2. The Act of Creation: Book Review

by | Jun 2, 2025

While working at GB Pant University as a teaching associate, a low-key job that, in retrospect, suited me the most, I met Dr. N.S. Mishra, my senior by about ten years, who joined the faculty in 1978. He had lost one of his eyes in an accident, but he neither used dark glasses to cover it nor opted for prosthetic surgery. He used to say he didn’t want to be judged by his appearance, but rather by his intellect and usefulness. He studied Metallurgy at BHU and worked for the Steel Authority of India before settling into academia. He gave me the book, The Act of Creation, saying that he had received it from his professor as a gift and was passing it on as a baton.

When I relocated to Hyderabad, I took this book with me and read it over the course of several years. The author, Arthur Koestler, found by studying inventions and discoveries that they all share a familiar pattern, which he named ‘bisociation’.

I have coined the term ‘biociation’ in order to make a distinction between the routine skills of thinking on a single ‘plane’, as it were, and the creative act, which as I shall try to show, always operates on more than one plane .  . . transitory state of unstable equilibrium where the balance of both emotion and thought is disturbed.” ((Book 1, part 1, chapter XVIII, p. 36)

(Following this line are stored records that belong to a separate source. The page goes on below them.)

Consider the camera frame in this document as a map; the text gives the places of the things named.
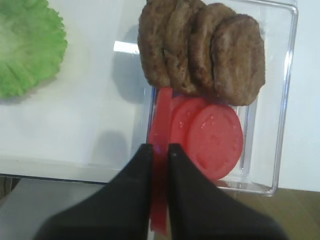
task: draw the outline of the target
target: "sausage patty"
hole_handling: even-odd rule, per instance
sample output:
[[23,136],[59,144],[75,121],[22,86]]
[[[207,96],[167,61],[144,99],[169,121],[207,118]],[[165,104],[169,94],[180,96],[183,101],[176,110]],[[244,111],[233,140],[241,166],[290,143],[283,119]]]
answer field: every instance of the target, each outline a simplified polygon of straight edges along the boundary
[[148,83],[158,88],[170,86],[164,59],[163,39],[176,2],[176,0],[149,0],[139,18],[137,43],[141,66]]
[[199,95],[190,79],[188,39],[196,13],[206,5],[201,0],[178,0],[168,21],[164,39],[166,69],[171,86],[185,95]]
[[223,21],[211,46],[216,93],[228,104],[250,105],[266,82],[265,47],[258,22],[243,14]]
[[192,25],[188,43],[189,69],[195,84],[214,95],[214,78],[210,54],[211,40],[216,27],[236,13],[222,3],[202,8]]

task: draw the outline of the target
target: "white tray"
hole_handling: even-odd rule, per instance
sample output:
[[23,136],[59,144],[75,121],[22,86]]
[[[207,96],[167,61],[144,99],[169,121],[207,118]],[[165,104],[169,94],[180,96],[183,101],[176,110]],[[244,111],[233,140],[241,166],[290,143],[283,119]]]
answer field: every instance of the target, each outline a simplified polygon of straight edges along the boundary
[[147,138],[152,89],[136,51],[145,1],[49,4],[64,19],[65,59],[55,79],[0,101],[0,173],[108,182]]

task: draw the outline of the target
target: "lettuce leaf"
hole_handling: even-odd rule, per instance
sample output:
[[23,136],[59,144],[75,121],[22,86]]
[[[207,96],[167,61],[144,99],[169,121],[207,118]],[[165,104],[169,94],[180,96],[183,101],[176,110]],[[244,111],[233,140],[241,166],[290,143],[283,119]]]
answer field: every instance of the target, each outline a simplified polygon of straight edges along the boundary
[[47,0],[0,0],[0,98],[24,95],[60,70],[63,18]]

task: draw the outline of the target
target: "cooked meat patty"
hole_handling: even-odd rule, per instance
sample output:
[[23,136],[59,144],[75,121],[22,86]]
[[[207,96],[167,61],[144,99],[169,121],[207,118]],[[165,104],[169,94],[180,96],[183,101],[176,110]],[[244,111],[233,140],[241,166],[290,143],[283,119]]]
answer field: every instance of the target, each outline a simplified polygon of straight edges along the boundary
[[152,0],[139,18],[138,47],[144,76],[154,87],[169,87],[170,78],[164,59],[164,36],[168,19],[177,0]]
[[216,29],[211,48],[214,88],[227,103],[250,105],[266,82],[264,41],[257,21],[238,14]]
[[209,95],[214,95],[214,76],[210,54],[211,39],[216,27],[236,13],[222,3],[202,8],[192,25],[188,43],[189,69],[195,84]]
[[170,16],[164,39],[164,56],[171,86],[186,95],[199,95],[190,79],[188,38],[196,13],[206,5],[201,0],[178,0]]

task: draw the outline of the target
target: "burger patty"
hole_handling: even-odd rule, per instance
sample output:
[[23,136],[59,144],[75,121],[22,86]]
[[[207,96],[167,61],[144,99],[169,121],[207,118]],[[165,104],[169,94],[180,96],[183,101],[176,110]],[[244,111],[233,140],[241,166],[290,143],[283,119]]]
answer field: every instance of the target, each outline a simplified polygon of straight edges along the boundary
[[171,85],[164,59],[164,36],[176,2],[176,0],[148,1],[139,18],[137,44],[141,66],[148,83],[158,88]]
[[266,82],[265,47],[258,22],[237,14],[223,21],[212,39],[214,88],[228,104],[250,105]]
[[215,94],[212,73],[211,40],[216,27],[236,13],[222,3],[201,9],[192,25],[188,42],[189,69],[194,83],[210,95]]
[[196,13],[206,5],[201,0],[178,0],[164,39],[164,56],[171,86],[185,95],[199,95],[188,68],[188,38]]

He described it as blending components from two formerly unrelated matrices of thought into a new matrix of meaning through comparison, abstraction, categorisation, analogies and metaphors. The best part of this book is its celebration of humour as a creative process. A joke is looking at life from a radically different perspective.

Koestler also compared creativity with the surfacing of the unconscious mind into awareness. Citing the examples of lodestones (natural magnetic rocks) and amber, which attract small objects when rubbed with a cloth, Koestler explains creativity as the process of understanding the reason behind the phenomena. The Greeks had dismissed these as freak phenomena, leaving it to Dr. William Gilbert, physician to Queen Elizabeth, nearly two thousand years later, to discover that the force attracting the magnetic needle was not in the skies, but within the Earth, which itself is a giant spherical lodestone.

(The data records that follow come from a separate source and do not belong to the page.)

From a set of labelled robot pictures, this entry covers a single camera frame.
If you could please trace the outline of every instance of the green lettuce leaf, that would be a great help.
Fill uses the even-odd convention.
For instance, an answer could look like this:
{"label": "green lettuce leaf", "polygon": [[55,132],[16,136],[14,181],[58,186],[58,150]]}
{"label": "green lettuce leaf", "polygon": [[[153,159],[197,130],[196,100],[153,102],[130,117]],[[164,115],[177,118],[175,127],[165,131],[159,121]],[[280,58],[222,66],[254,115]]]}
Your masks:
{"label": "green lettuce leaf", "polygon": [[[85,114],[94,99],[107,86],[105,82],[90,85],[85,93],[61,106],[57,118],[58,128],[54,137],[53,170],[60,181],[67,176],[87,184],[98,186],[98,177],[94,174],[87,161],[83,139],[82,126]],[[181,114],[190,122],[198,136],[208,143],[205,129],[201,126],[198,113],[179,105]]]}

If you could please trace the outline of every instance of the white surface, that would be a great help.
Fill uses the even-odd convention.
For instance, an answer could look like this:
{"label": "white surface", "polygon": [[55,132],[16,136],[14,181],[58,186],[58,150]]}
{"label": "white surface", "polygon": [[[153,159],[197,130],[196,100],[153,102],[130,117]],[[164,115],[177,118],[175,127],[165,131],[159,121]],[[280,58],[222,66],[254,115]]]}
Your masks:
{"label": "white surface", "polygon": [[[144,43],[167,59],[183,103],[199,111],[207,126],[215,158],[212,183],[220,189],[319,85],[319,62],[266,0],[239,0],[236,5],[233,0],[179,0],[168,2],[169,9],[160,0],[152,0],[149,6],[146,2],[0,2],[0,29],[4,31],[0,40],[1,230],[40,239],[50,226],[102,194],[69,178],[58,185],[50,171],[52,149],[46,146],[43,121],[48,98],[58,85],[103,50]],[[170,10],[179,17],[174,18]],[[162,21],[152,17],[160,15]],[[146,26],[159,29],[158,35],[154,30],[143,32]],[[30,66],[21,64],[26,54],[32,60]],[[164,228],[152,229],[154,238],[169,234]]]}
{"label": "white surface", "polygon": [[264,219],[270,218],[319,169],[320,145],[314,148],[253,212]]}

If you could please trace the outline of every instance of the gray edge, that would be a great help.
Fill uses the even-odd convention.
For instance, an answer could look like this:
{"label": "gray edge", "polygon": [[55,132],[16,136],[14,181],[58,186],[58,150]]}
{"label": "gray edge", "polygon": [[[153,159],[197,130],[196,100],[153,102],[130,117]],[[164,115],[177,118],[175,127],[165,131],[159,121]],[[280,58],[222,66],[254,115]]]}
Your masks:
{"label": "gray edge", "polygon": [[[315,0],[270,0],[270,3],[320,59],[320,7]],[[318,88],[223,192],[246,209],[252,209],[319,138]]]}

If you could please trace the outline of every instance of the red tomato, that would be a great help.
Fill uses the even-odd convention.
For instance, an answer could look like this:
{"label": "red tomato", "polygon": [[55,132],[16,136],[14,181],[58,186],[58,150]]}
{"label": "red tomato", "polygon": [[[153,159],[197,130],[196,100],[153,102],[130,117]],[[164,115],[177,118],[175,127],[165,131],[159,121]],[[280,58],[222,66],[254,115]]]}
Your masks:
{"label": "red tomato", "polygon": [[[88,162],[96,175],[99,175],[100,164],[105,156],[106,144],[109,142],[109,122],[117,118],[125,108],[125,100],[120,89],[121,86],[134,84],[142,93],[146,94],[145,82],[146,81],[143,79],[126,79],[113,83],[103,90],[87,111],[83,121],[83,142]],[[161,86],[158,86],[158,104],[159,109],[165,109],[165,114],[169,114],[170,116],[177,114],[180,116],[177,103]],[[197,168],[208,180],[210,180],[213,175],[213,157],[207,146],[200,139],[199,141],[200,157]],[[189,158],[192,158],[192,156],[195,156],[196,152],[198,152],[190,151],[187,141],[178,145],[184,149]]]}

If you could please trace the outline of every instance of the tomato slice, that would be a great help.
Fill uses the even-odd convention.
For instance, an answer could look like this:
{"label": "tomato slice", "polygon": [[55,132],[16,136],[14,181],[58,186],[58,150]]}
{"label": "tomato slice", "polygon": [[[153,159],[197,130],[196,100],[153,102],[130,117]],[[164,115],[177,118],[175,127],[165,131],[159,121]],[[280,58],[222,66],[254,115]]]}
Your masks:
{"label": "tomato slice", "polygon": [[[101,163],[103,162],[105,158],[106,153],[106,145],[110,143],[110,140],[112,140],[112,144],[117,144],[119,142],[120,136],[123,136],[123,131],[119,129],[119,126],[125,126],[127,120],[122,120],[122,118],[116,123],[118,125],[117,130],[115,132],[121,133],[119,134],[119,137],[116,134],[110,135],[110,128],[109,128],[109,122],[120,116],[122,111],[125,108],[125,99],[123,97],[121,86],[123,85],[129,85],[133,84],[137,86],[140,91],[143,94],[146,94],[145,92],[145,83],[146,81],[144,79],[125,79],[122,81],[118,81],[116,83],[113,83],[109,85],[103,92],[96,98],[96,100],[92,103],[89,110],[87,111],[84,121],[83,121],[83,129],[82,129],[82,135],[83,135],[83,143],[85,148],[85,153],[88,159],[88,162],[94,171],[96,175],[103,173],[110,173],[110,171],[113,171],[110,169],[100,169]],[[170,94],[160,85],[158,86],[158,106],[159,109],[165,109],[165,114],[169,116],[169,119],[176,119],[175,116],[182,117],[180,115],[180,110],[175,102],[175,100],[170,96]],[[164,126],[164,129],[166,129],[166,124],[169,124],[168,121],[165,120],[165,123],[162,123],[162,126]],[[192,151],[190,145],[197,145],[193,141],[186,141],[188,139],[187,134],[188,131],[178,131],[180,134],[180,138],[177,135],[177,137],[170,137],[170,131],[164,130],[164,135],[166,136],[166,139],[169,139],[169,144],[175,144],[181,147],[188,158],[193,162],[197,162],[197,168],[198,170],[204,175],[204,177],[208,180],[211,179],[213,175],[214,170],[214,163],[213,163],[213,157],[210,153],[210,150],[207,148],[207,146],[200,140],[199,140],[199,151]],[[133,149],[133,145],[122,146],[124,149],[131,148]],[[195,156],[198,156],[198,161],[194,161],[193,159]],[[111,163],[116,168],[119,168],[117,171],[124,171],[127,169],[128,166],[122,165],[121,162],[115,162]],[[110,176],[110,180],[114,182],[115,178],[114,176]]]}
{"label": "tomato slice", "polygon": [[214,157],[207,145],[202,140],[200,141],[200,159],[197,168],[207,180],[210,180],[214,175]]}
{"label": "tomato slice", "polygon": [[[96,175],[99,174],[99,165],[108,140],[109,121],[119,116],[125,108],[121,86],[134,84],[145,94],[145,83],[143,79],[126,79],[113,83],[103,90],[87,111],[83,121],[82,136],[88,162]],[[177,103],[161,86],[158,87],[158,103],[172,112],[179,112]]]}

Creativity disrupts the status quo. Those who are comfortable and satisfied with their conditions can rarely create anything new. However, even most dissatisfied people merely lament and criticise. Only a few do something to change the situation—and that is the essence of creativity.

“The history of art could be written about the artist’s struggle against the deadening cumulative effect of saturation. The way out of the cul-de-sac is either a revolutionary departure towards new horizons, or the rediscovery of past techniques, or a combination of both.” (Book 1, part 3, chapter XVIII, p. 335)

Arthur Koestler and his wife, Cynthia, died by suicide together at their London home by overdosing on a medicine they knew would kill them. He was suffering from terminal blood cancer (leukaemia). It deeply saddened me. What a tragic end for a man who best understood the science of genius.